News archives practice has developed in response to the deadline demands
of news research and, more recently, the requirements of repurposing
material for the Web and other products, including sharing content with
sibling properties. One-off systems and local customization are
gradually giving way to discussions of ways to interoperate, developing
best-practices workflows not just within a single news organization, but
within a corporate chain. The venerable IPTC (International Press
Telecommunications) "header" is a logical place to start talking about
standards for preservation, but eventual solutions will come at the
expense of flexibility and the latitude to customize.

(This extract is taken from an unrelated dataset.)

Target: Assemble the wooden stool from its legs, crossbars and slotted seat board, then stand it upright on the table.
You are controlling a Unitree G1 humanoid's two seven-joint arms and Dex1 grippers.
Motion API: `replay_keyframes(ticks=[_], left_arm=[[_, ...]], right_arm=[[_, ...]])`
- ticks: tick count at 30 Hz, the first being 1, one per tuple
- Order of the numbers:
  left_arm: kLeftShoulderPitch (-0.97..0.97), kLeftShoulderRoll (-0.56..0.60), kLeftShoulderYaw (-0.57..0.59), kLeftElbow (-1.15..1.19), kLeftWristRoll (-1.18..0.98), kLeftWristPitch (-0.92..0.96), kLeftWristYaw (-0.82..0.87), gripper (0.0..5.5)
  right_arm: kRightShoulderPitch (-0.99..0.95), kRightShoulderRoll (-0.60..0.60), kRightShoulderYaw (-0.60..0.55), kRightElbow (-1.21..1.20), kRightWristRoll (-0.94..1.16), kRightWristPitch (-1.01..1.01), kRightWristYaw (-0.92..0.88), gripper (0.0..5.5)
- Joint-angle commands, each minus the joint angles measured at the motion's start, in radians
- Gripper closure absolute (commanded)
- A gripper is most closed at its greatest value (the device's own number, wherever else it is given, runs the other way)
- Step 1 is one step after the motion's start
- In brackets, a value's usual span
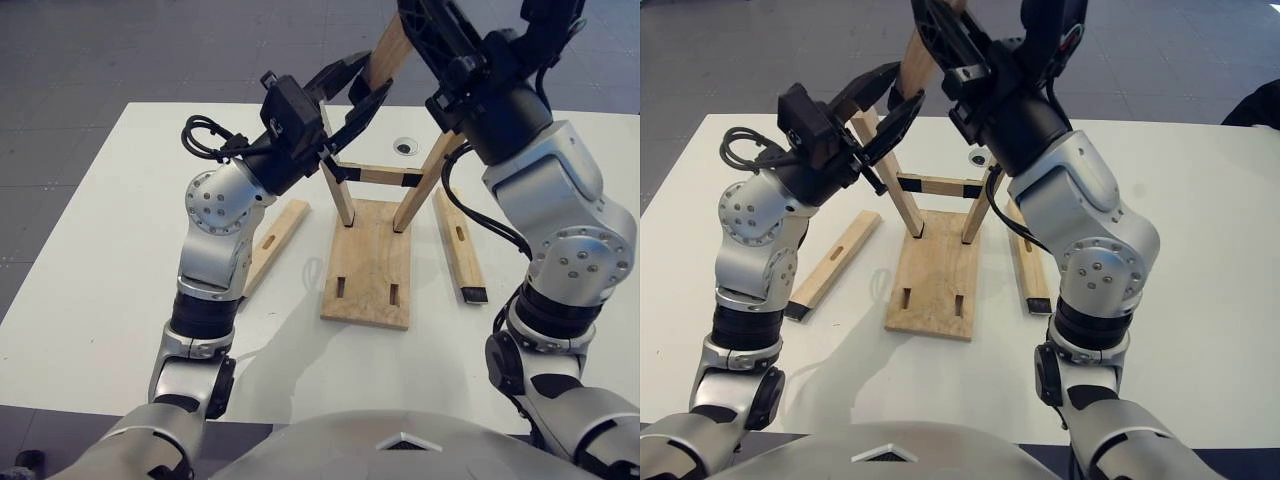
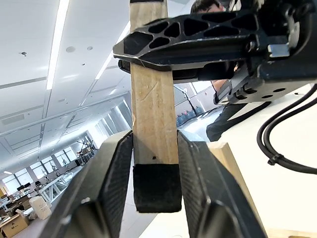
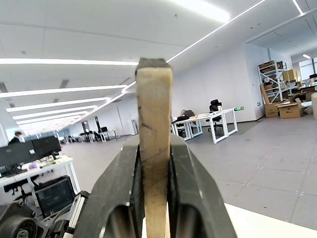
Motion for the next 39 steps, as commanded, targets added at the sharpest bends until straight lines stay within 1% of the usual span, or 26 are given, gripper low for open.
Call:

Lack of institutional discipline. Customization has usually been born of
necessity. Meeting production deadlines and the "get the paper out at
any cost" mentality that is the hallmark of working in a newsroom tend
to produce some really creative workflows. However, in the automated
capture and processing of metadata, spot innovations and one-off
workarounds can play havoc with the digital record.
Best practices for digital archiving suggest that the process actually
begins with the photographer or reporter and continues through the
entire editing process. But the burdens and requirements of well-formed
metadata are way beyond what can reasonably be expected of shooters,
wordsmiths and artists. On the archives end, the only way to guarantee
the compliance of the record is a set of quality controls, which are
usually humans drawing a salary and benefits. Without them, the
resulting record is basically an anomaly and, over time, subject to
becoming invisible to a future search engine.
Moreover, any current and future efforts to develop digital preservation
solutions will be aimed at solving a standardized problem - developing a
uniform migration path for JPEGs to a future format like JPEG2000, for
example. If an individual news archive isn't IPTC-compliant, is using a
slightly different version of JPEG or has incomplete technical metadata
because of one of a dozen possible user workarounds, the standard
"rescue" solution might pass it by.
XML is frequently mentioned as a preservation solution because of its
platform independence and highly intuitive, self-describing tag-sets.
XML in theory and XML in practical application are quite different,
however, and the rigid workflows required for well-formed XML are hard
to come by in most newsrooms, especially at the design desks, where a
lot of last-minute changes take place. When deadline performance is at
stake, the creative workaround will trump the compliant workflow every
time.
Copyright. It's not a technological problem, but it's almost as big a
threat as obsolescence and could turn out to be even harder to solve. In
the fallout from the Supreme Court's 2001 Tasini v. New York Times
decision over the rights of freelancers, large parts of news archives
disappeared from their host databases, either moved offline or deleted
outright. As digital copyright continues to evolve, archive managers are
struggling with how to handle freelance material, for which in many
cases archiving is verboten.
What can a newspaper or magazine do with freelance stories and photos to
archive its own published record? The answer, surprisingly, is to
microfilm it with the rest of the paper. The electronic version, on the
other hand, may exist in a digital limbo, moved to the archive in an
automated workflow, invisible to users, its status uncertain. And
creating metadata for copyright that will be meaningful 50 or 100 years
from now seems to require a rather large crystal ball.
Coping Techniques
While preservation-oriented standards, practices, users and vendors sort
themselves out, there are a few seat-of-the-pants techniques that work
fairly well, as long as alert people in the organization stay on top of
the content they're trying to keep. None, however, is more than a
short-term, stop-gap method. At this point, that's simply all there is.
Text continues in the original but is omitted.